= Task item =
Print the lines in the listing below that fall between the line with "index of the" and the line with "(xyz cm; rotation", those two lines included, exactly as they stand and with nothing else.

= Source material =
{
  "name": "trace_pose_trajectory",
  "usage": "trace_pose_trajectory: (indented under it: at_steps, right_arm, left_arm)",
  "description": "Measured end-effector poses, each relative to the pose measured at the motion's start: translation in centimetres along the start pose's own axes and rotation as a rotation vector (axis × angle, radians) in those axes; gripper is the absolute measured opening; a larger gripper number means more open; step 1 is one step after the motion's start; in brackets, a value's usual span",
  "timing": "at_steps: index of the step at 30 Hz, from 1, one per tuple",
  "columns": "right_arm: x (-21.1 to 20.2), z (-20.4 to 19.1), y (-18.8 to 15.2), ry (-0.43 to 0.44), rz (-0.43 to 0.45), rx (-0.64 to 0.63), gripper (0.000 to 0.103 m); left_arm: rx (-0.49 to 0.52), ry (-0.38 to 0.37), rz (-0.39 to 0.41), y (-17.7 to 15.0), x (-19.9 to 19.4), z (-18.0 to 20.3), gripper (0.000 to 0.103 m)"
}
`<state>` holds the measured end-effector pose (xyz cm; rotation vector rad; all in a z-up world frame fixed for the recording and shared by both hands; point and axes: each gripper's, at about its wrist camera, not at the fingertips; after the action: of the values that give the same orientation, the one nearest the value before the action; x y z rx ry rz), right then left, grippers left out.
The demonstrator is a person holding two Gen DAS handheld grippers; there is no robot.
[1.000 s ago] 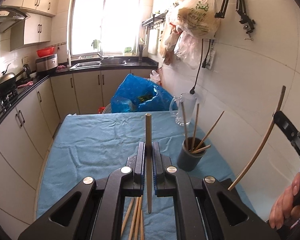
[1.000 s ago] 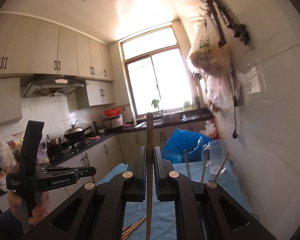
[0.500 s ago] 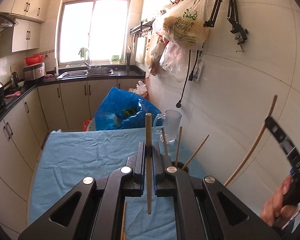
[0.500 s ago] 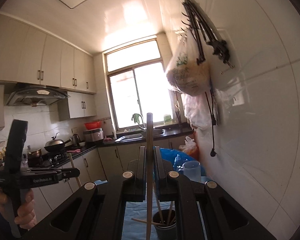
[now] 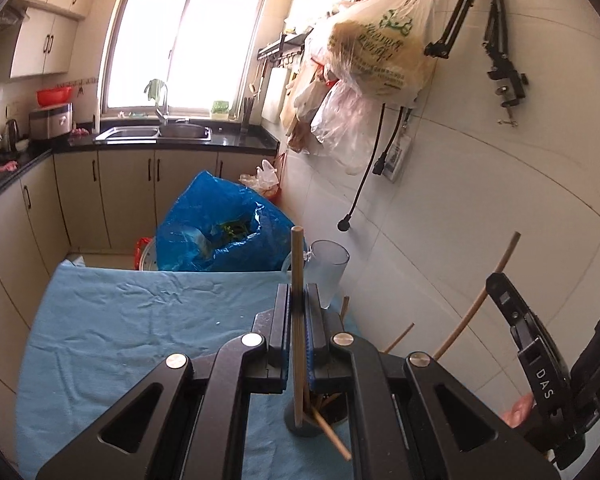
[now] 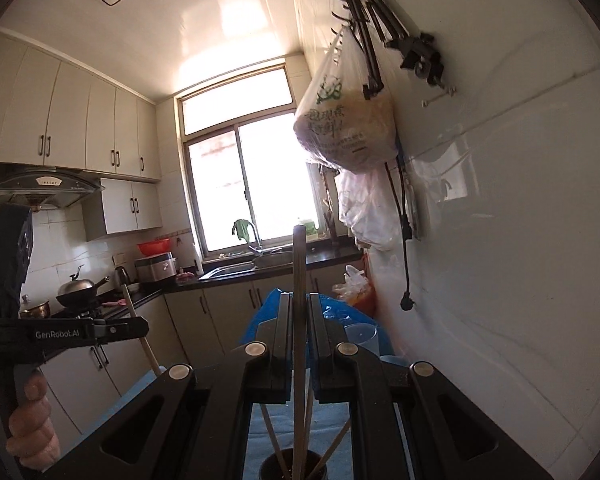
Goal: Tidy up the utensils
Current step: 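Lower both chopsticks into the black cup and open both tools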
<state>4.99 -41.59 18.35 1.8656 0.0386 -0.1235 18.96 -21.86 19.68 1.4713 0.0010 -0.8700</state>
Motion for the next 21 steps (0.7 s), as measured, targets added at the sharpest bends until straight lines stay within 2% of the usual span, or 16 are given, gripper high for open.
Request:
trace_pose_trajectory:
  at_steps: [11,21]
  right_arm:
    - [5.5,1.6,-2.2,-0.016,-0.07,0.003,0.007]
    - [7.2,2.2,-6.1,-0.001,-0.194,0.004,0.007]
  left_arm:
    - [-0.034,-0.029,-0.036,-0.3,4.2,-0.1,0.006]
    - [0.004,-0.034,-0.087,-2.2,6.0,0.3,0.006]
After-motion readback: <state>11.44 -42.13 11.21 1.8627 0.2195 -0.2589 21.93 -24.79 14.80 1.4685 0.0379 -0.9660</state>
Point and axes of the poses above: each gripper's, at about its wrist camera, not at the fingertips, and x roughly the way its jaws point, z to its right, y to its top, and after that the axes turned 5 degrees about x, right-handed
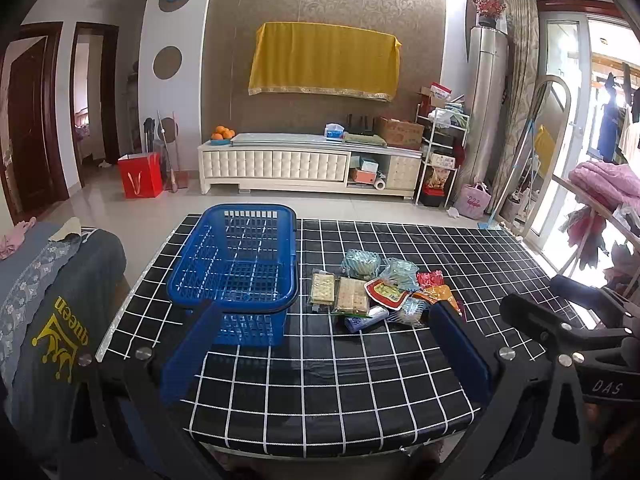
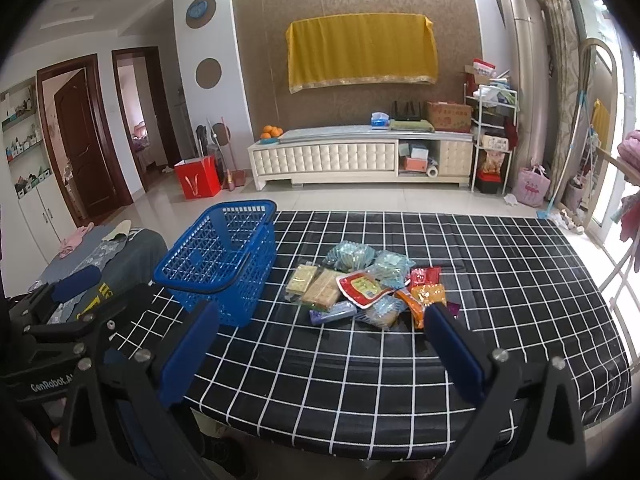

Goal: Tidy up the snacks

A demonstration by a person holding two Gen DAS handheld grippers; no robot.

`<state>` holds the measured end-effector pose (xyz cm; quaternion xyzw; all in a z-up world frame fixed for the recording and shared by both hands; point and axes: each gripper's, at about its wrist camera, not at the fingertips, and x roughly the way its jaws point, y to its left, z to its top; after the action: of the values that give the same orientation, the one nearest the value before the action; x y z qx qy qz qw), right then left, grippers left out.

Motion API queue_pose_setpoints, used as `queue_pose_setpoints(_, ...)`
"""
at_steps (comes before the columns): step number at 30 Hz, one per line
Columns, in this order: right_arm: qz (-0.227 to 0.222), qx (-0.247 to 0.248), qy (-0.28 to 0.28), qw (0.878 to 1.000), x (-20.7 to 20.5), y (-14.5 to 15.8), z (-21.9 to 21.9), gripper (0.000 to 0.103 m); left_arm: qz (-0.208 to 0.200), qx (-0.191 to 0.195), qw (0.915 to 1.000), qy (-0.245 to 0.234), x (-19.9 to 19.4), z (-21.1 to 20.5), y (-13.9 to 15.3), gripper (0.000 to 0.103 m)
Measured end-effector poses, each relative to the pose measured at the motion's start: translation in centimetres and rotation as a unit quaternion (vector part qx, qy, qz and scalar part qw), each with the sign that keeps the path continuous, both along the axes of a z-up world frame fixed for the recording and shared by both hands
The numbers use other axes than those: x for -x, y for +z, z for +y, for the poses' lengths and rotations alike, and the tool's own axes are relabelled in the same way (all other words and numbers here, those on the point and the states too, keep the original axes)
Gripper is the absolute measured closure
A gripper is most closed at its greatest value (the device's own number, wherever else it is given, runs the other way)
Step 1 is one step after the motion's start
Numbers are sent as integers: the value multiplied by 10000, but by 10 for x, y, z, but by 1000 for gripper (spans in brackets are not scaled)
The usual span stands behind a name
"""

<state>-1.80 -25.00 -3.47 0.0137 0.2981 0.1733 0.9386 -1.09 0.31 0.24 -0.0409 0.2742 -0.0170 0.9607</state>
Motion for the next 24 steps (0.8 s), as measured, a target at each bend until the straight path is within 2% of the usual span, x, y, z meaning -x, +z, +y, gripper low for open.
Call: queue_pose_setpoints(24, 64, 20, 30, 10000, 1, 3, 0, 0, 28, 44, 10000, -13, 6, 1, -1, 0)
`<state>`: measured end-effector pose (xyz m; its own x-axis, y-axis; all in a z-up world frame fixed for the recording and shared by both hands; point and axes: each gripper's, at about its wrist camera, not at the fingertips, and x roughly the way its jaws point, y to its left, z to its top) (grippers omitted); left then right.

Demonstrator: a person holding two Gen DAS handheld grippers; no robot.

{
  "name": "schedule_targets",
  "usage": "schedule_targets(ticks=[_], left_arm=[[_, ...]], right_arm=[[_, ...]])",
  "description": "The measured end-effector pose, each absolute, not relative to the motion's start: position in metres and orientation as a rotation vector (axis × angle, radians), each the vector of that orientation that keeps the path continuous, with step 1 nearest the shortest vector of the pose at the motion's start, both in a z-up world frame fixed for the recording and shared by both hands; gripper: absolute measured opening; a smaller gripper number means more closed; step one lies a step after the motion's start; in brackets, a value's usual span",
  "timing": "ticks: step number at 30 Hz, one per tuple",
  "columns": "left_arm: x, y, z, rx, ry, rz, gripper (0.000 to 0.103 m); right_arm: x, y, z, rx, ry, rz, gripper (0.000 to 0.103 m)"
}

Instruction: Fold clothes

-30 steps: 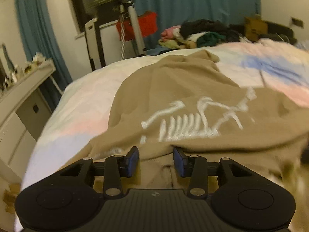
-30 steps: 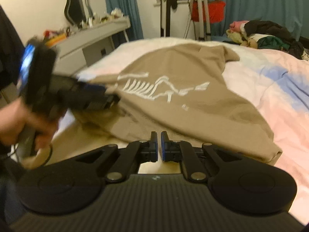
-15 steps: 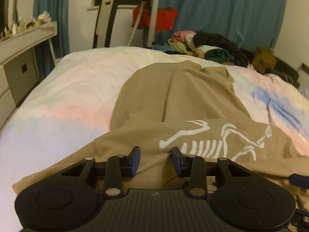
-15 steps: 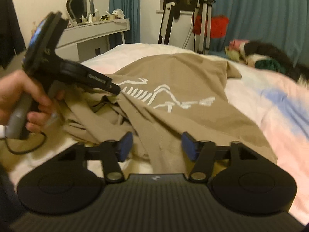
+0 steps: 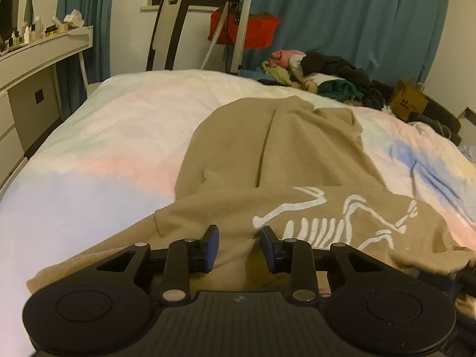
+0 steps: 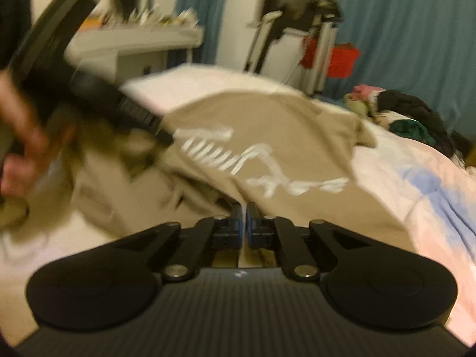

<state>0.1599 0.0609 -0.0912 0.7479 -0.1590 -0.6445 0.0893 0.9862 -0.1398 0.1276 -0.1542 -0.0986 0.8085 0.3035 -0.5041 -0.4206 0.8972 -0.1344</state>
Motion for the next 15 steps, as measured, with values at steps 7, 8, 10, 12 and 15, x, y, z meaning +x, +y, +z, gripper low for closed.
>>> schedule_targets(ticks=[7,8,10,12,15], left_arm=[[0.116,0.031,-0.055,0.04,0.55,-0.306,0.033],[0.105,0.024,-0.05,0.08,0.518,-0.351,0.034],[0.085,0.007,-0.048,0.166,0.466,-0.424,0.042],[0.067,-0.015,-0.054,0.277,0.43,-0.458,0.05],[0.054,-0.048,-0.07,0.439,0.404,-0.419,0.056]], right_arm=[[0.127,-0.206,-0.064,0.049,0.426,0.339,0.005],[0.127,-0.212,-0.061,0.087,0.422,0.339,0.005],[0.128,-0.223,-0.055,0.159,0.416,0.342,0.005],[0.13,-0.231,-0.052,0.217,0.417,0.345,0.005],[0.135,-0.238,-0.05,0.28,0.422,0.349,0.005]])
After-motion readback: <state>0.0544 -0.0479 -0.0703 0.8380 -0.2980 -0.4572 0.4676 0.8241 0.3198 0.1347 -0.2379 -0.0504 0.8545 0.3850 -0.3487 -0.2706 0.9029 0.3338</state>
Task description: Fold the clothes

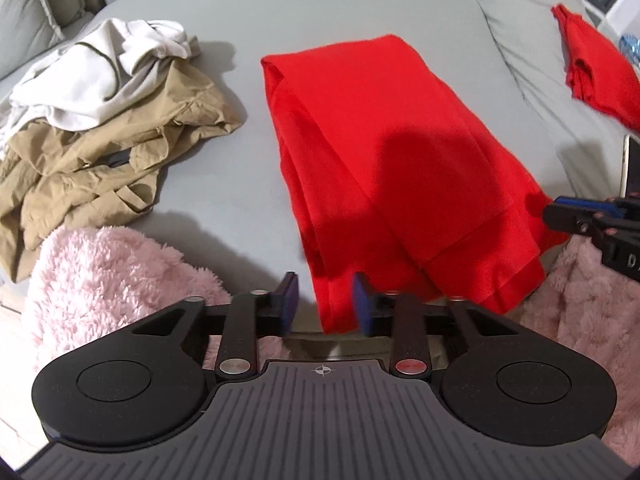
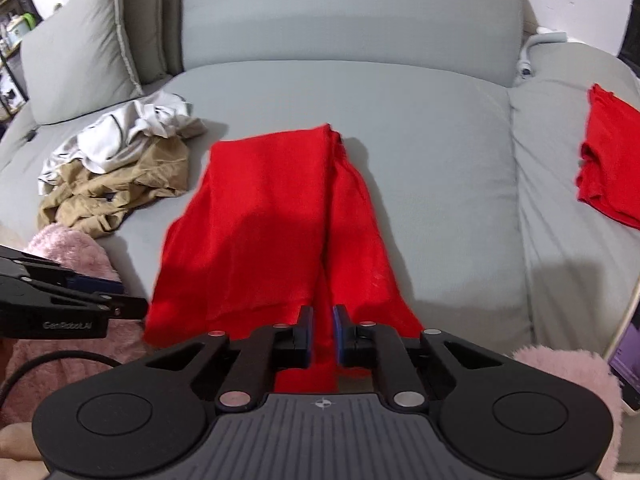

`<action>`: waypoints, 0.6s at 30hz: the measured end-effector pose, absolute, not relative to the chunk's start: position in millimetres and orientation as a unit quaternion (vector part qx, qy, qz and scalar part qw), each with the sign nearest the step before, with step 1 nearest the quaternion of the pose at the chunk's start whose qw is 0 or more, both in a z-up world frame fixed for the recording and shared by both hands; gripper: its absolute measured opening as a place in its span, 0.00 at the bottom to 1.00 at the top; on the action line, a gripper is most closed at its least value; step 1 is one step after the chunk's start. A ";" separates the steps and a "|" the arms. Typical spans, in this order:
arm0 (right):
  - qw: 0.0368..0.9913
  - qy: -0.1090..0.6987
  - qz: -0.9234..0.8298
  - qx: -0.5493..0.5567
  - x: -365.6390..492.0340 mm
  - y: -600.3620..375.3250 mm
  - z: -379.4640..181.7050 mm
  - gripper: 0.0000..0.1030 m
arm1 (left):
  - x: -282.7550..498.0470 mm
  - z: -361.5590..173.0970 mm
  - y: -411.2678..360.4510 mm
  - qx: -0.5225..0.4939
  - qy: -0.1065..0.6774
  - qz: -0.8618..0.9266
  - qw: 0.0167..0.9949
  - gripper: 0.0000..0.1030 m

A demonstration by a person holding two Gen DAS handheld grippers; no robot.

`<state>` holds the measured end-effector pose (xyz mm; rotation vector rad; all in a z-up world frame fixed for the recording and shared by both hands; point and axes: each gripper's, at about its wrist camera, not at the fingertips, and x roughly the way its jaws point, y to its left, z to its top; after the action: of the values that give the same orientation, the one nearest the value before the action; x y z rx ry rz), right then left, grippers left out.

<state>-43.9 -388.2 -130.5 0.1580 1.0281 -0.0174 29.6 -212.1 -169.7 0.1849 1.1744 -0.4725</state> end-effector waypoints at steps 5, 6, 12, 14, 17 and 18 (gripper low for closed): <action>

= Output for this task =
  "timing": "at_steps: index of the step at 30 Hz, from 1, one per tuple",
  "columns": "right_arm: x (-21.1 to 20.2), z (-20.4 to 19.1), y (-18.8 to 15.2), ry (-0.43 to 0.44), rz (-0.43 to 0.45), rx (-0.64 to 0.63), gripper (0.000 to 0.103 m); left_arm: rx (-0.49 to 0.52), ry (-0.38 to 0.37), rz (-0.39 to 0.41), y (-17.7 to 15.0), x (-19.9 to 19.4), z (-18.0 to 20.3), gripper (0.000 to 0.103 m)"
}
`<state>` holds the measured end-effector pose (xyz cm; rotation vector rad; all in a z-up world frame fixed for the recording and shared by both hands; point and axes: each gripper's, at about its wrist camera, not at the fingertips; after the action: of the values that give the same orientation, the one nearest the value before the action; x y z rx ry rz), right then left, grippers left out.

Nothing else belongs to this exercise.